■ Instructions for the task:
Select all lines in the records that include "valued".
━━ Entries supplied
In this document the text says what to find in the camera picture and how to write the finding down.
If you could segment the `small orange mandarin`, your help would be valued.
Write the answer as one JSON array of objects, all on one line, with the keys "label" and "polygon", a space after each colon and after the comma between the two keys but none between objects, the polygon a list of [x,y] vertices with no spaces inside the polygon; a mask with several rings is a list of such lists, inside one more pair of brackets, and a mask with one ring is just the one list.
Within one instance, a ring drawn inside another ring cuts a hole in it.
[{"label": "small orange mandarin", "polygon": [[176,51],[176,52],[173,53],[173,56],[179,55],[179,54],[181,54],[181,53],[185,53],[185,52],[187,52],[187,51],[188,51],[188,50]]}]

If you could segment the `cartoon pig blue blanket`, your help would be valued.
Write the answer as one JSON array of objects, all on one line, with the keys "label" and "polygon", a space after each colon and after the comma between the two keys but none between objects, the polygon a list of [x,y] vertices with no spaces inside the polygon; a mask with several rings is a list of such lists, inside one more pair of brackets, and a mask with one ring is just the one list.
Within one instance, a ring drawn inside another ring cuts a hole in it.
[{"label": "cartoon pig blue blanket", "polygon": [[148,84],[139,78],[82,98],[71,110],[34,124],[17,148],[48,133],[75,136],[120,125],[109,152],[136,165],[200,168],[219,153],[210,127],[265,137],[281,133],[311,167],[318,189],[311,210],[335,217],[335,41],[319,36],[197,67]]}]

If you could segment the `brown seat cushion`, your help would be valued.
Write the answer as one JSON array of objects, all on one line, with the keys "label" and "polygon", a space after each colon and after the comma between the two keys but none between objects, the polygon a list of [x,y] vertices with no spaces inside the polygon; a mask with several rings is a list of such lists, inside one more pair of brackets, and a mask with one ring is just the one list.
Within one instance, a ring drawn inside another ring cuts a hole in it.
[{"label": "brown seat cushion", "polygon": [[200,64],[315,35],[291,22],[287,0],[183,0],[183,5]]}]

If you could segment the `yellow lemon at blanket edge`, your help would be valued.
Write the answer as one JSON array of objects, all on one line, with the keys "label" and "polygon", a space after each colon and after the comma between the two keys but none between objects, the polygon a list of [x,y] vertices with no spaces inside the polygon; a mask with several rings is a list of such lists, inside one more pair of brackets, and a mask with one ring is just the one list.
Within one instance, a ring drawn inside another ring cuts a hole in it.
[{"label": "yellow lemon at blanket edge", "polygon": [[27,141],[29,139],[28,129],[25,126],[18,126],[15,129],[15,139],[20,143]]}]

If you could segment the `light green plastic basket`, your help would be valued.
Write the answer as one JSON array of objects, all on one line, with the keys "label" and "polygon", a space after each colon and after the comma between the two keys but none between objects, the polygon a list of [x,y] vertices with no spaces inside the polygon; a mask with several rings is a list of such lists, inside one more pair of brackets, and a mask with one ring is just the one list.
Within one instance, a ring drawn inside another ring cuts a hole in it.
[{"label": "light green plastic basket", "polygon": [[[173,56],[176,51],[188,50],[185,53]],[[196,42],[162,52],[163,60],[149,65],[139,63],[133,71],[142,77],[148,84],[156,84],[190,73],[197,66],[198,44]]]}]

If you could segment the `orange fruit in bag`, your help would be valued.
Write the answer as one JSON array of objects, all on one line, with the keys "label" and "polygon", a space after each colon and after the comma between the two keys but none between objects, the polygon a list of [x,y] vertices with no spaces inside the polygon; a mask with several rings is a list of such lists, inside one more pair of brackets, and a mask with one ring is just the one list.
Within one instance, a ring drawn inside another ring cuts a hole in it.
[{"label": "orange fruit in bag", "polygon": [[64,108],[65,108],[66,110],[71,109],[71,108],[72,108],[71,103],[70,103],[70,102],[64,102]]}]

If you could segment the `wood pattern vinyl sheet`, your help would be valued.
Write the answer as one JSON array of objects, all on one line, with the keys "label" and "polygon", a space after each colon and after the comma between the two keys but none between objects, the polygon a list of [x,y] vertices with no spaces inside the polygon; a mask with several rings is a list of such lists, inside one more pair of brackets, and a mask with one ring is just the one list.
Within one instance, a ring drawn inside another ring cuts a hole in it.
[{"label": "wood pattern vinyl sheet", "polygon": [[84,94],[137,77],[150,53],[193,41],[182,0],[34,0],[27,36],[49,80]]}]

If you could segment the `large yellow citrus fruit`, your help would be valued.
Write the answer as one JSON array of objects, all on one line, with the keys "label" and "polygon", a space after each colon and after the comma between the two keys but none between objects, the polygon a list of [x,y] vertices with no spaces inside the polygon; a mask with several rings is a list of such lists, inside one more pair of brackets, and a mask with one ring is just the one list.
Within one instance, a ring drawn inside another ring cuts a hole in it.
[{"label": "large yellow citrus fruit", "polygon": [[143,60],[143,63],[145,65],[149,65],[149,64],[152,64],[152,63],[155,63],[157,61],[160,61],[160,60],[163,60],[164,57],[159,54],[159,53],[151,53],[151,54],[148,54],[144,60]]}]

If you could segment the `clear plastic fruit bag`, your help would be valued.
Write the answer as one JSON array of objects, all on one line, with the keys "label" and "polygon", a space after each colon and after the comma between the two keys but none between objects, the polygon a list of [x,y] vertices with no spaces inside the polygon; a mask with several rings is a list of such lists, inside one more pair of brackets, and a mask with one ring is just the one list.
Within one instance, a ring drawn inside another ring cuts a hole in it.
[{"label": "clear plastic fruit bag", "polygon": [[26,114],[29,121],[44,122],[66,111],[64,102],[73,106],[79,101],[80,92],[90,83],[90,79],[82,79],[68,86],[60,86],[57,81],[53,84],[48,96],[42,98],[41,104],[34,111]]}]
━━━━
■ Result for this task:
If you could segment the `small orange mandarin`, your help would be valued.
If you could segment the `cartoon pig blue blanket`, your help would be valued.
If you could segment the `brown seat cushion`, your help would be valued.
If you could segment the `yellow lemon at blanket edge`, your help would be valued.
If you could segment the `light green plastic basket`, your help would be valued.
If you could segment the `orange fruit in bag`, your help would be valued.
If you could segment the `wood pattern vinyl sheet`, your help would be valued.
If you could segment the `large yellow citrus fruit`, your help would be valued.
If you could segment the `clear plastic fruit bag`, your help would be valued.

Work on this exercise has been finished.